The only problem is that
I am now sitting and staring at an entirely empty bottle of Coppola Merlot, stirred both by a hunger to experience the thrill of
celebrity contact at several removes; and to remind myself (if indeed
I ever knew) what a Sonoma red tastes like. So I trudge down to the
supermarket, hoping against hope to find something approximating to a
West Coast Merlot; or with Cliff Richard's name on it.
To my amazement, I do: a
Barefoot Merlot (£6.99 at Waitrose), Gold Medal winner at the 2011
Critics' Challenge Wine Competition, which I carry home like a school
prize, and whose screw top I then dispatch with a practised flourish.
Not
bad.
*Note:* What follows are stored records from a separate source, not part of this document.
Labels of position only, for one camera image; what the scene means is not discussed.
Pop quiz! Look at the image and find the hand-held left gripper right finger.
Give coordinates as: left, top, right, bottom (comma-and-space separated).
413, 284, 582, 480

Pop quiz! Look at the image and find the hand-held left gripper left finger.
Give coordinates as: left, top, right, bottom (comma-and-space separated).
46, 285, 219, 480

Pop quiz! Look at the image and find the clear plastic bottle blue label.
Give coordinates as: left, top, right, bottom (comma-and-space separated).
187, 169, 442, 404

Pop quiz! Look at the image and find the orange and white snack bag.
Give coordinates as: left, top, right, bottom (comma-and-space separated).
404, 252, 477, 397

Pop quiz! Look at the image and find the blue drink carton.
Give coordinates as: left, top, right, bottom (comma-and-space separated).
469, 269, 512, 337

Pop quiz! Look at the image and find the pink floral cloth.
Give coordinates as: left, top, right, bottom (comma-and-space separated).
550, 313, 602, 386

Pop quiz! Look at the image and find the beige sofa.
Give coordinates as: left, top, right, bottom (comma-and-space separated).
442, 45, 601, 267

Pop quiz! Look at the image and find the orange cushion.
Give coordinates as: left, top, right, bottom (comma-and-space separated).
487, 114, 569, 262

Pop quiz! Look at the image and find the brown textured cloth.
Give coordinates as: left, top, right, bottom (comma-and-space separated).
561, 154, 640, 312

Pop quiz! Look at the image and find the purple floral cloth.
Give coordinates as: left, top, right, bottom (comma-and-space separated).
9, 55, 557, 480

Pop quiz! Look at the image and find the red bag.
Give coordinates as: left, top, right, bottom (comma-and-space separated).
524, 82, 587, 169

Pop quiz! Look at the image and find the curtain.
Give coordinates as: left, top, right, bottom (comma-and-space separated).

A bit heavy on the blackberries and chesty velvety stuff, more
like eating a sexy chocolate bar than drinking wine, but on the other
hand, some nice acidity, an entertainingly protracted fruit crumble
finish, and mercifully only 13%, as opposed to the 15% horrors I have
tangled with in the past. And here's a thing: if I was the sort of
person who (like PK) frets about appearances, I could decant this
stuff into the Coppola bottle and pass it off. After all, the Coppola
wine gets some very mixed online punters' reviews ('Mildly
disappointing'; 'Much better out there for half the price') and this
Barefoot stuff, although ultimately a bit sticky, does the job. By
God, I'm tempted. I could commit the imposture, then rub my hands
together and cackle like Dick Dastardly, just to let any interested parties know
that they were dealing with a criminal mastermind. And after that,
I could tip Asda own brand vodka into a Cîroc
bottle and pretend that P. Diddy had endorsed it.
Oh, wait, I don't
actually have an empty bottle of Cîroc,
and would have to buy it first. Drat and double drat.